» Exercise goal
Could you report every line of the listing below that holds the word "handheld"?

==*==

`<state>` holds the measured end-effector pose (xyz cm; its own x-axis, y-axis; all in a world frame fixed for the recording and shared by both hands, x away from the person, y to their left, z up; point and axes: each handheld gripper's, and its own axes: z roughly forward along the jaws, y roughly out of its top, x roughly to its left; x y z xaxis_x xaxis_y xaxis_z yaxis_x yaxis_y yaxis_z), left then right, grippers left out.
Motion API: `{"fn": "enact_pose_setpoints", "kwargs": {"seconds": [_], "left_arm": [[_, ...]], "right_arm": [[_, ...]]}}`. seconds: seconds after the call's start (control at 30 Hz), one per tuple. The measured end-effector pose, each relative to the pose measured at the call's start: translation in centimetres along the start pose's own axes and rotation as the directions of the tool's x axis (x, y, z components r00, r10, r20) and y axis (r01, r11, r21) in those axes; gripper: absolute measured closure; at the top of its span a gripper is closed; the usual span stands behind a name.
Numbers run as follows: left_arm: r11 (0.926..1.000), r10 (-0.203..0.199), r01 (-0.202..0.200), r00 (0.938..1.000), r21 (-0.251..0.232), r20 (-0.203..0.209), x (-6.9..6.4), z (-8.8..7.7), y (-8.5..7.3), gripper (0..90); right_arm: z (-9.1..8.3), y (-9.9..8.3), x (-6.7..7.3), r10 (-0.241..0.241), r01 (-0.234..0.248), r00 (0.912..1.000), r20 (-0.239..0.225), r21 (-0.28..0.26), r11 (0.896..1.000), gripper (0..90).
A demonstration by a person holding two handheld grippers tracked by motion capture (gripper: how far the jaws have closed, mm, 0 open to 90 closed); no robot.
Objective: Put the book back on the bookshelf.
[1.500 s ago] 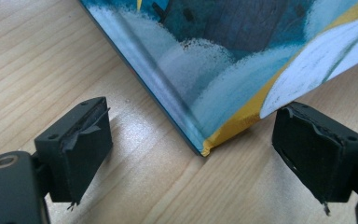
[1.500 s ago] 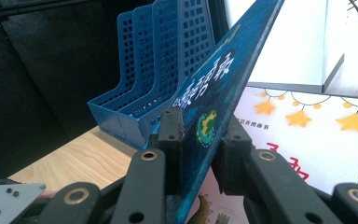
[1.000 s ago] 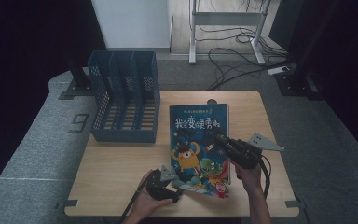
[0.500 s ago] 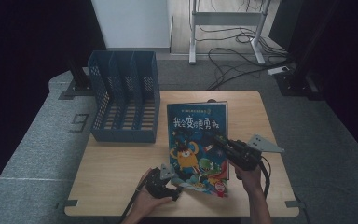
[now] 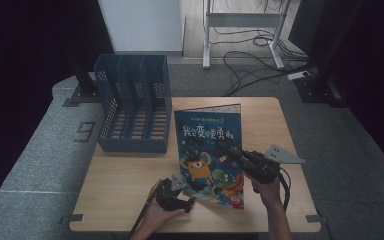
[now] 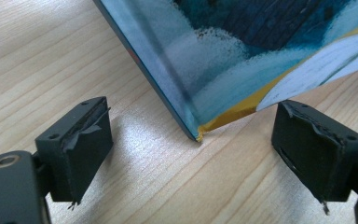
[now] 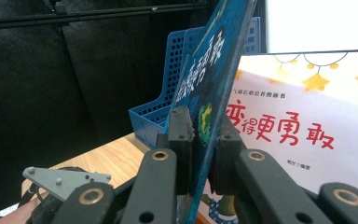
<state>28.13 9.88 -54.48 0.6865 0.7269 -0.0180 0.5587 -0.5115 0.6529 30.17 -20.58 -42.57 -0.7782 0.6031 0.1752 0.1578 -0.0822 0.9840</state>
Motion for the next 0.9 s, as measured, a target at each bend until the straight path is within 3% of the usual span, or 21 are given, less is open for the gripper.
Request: {"fn": "enact_pose_setpoints", "kwargs": {"seconds": [0.4,0.6,0.77,0.9], "left_arm": [[0.9997,0.015,-0.014,0.9994,-0.019,0.031,0.2,-0.6,-0.2,14.0],[0.9969,0.013,-0.011,0.9997,-0.078,0.022,0.4,-1.3,-0.1,14.2],[0.9968,0.043,-0.042,0.9989,-0.069,0.018,-0.4,-0.4,0.2,14.2],[0.997,0.049,-0.046,0.998,-0.062,0.041,-0.6,0.0,0.5,11.1]], "right_arm": [[-0.1,-0.1,-0.1,-0.008,0.008,0.9999,-0.007,-0.001,1.0,80.6],[-0.1,0.0,0.0,-0.018,0.018,0.9998,-0.007,0.002,1.0,80.5],[-0.1,0.0,0.0,-0.015,0.015,0.9999,-0.008,-0.002,1.0,80.6],[-0.1,-0.1,-0.1,-0.013,0.013,0.9999,-0.009,-0.001,1.0,80.7]]}}
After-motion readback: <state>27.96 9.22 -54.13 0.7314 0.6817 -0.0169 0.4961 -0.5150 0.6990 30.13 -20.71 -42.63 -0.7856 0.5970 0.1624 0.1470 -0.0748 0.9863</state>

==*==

» Answer section
`<state>` holds the measured end-effector pose (xyz cm; its own x-axis, y-axis; all in a world frame fixed for the recording and shared by both hands, x away from the person, y to their left, z up; point and axes: each handheld gripper's, and its own axes: z roughly forward along the jaws, y roughly out of its top, x roughly to its left; x y z xaxis_x xaxis_y xaxis_z yaxis_x yaxis_y yaxis_z), left then right, grippers left out.
A demonstration by a person holding two handheld grippers tracked by motion capture (gripper: how far the jaws have closed, mm, 0 open to 90 closed); no robot.

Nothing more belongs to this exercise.